:: Your objective ::
Beneath this line is the data. Output exactly the lines from the line with "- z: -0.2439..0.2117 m" to the line with "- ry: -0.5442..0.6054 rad", both ends included, and nothing more.

:: The data ::
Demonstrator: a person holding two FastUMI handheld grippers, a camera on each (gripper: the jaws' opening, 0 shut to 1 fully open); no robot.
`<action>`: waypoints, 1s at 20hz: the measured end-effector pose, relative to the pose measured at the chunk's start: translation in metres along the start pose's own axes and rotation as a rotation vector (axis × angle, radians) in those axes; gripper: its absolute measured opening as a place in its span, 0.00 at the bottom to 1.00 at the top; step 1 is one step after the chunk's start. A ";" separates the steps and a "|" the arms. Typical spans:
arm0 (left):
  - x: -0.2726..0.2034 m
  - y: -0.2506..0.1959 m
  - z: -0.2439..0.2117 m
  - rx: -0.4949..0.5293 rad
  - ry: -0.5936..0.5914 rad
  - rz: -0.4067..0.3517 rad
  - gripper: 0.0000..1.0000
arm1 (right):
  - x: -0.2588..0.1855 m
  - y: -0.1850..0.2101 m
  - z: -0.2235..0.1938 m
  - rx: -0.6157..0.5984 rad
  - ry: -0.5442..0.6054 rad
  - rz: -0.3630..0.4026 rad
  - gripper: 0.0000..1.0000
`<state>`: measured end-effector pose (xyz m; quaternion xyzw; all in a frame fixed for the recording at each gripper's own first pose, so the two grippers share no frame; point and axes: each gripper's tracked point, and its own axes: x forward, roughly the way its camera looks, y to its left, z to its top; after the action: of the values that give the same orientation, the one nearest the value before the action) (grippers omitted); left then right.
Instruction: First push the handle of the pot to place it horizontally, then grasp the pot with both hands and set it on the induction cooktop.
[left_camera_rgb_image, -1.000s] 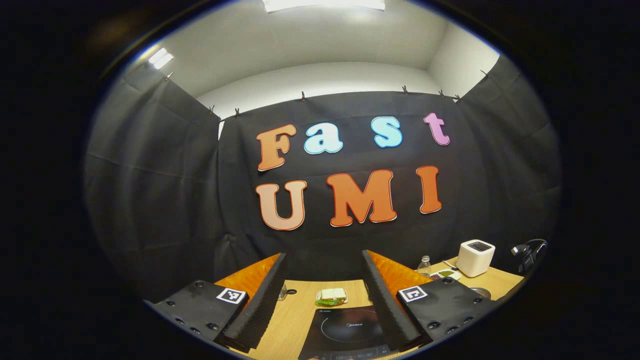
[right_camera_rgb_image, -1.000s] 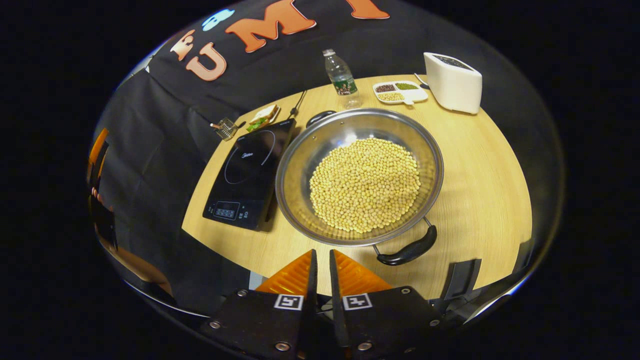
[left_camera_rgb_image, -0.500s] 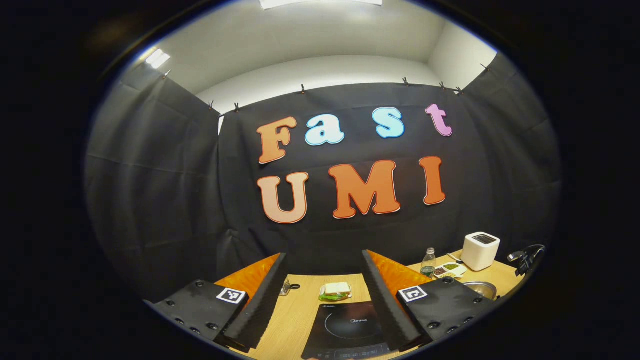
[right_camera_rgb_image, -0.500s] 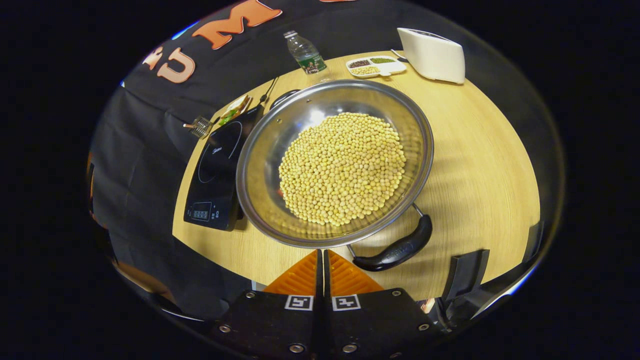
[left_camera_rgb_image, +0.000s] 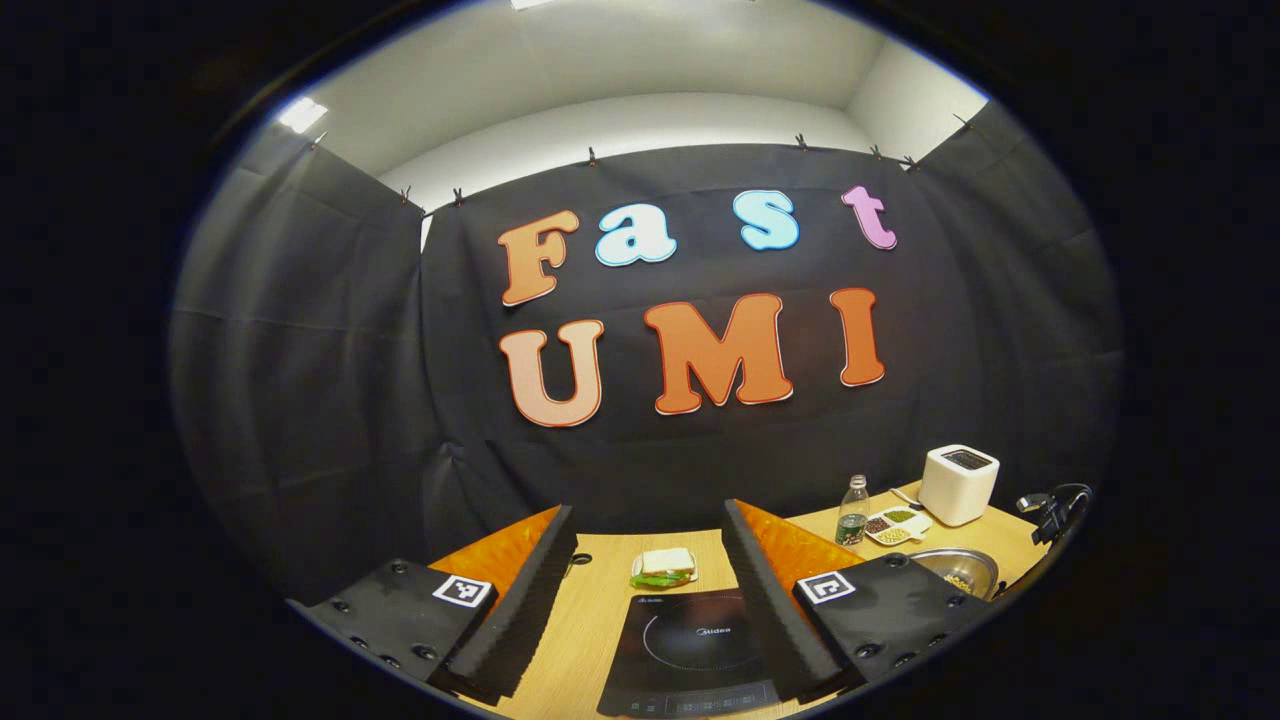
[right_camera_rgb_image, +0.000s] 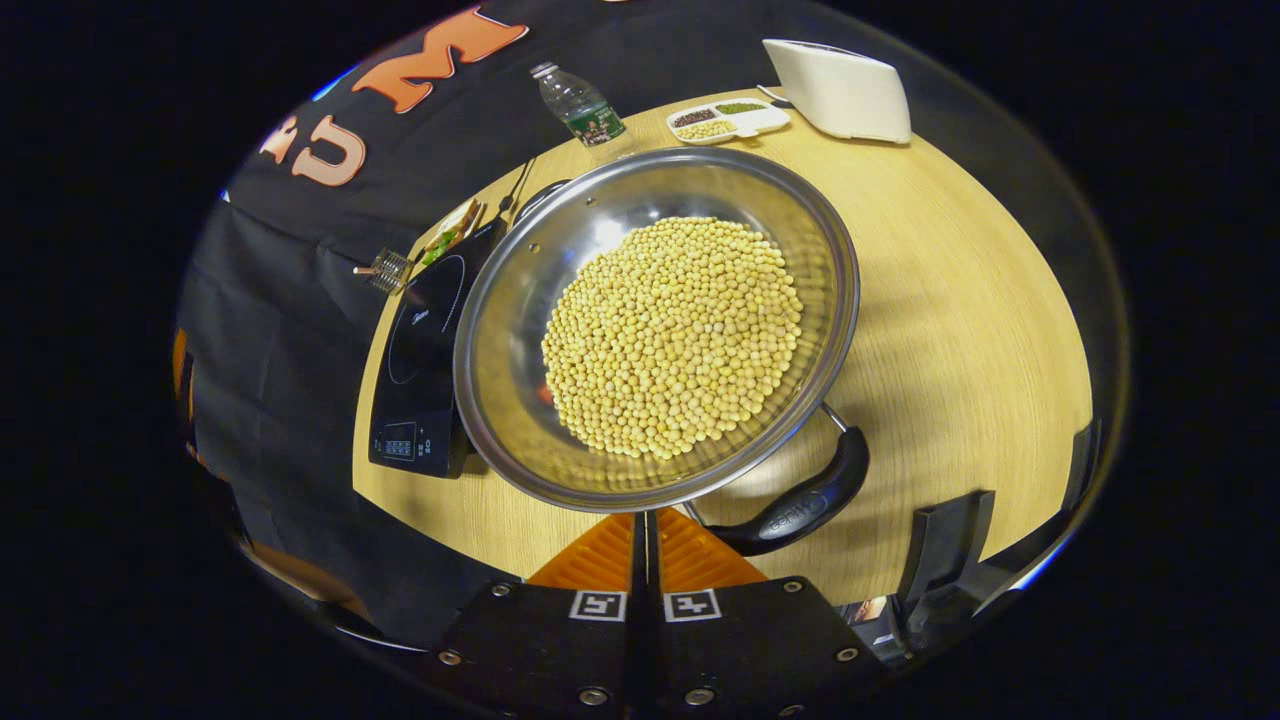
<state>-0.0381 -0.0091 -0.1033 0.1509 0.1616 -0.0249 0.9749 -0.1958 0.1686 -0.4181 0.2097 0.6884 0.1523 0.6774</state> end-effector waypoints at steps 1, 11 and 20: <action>0.002 -0.001 -0.001 0.000 0.004 -0.002 0.95 | 0.000 -0.005 0.003 -0.006 -0.004 -0.018 0.00; 0.011 -0.015 -0.018 0.015 0.040 -0.026 0.99 | -0.003 -0.051 0.036 0.009 -0.068 -0.200 0.00; 0.021 -0.022 -0.032 0.002 0.071 -0.027 0.98 | -0.002 -0.085 0.070 0.081 -0.129 -0.287 0.00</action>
<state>-0.0300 -0.0206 -0.1458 0.1503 0.1982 -0.0331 0.9680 -0.1335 0.0887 -0.4607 0.1457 0.6718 0.0124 0.7261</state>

:: Result ::
  - z: -0.2439..0.2117 m
  - rx: -0.4949..0.5293 rad
  - ry: -0.5936..0.5914 rad
  - rz: -0.4067..0.3517 rad
  - gripper: 0.0000..1.0000
arm1 (right):
  - x: -0.2588..0.1855 m
  - y: -0.1850..0.2101 m
  - z: -0.2235..0.1938 m
  - rx: -0.6157..0.5984 rad
  - ry: -0.5442..0.6054 rad

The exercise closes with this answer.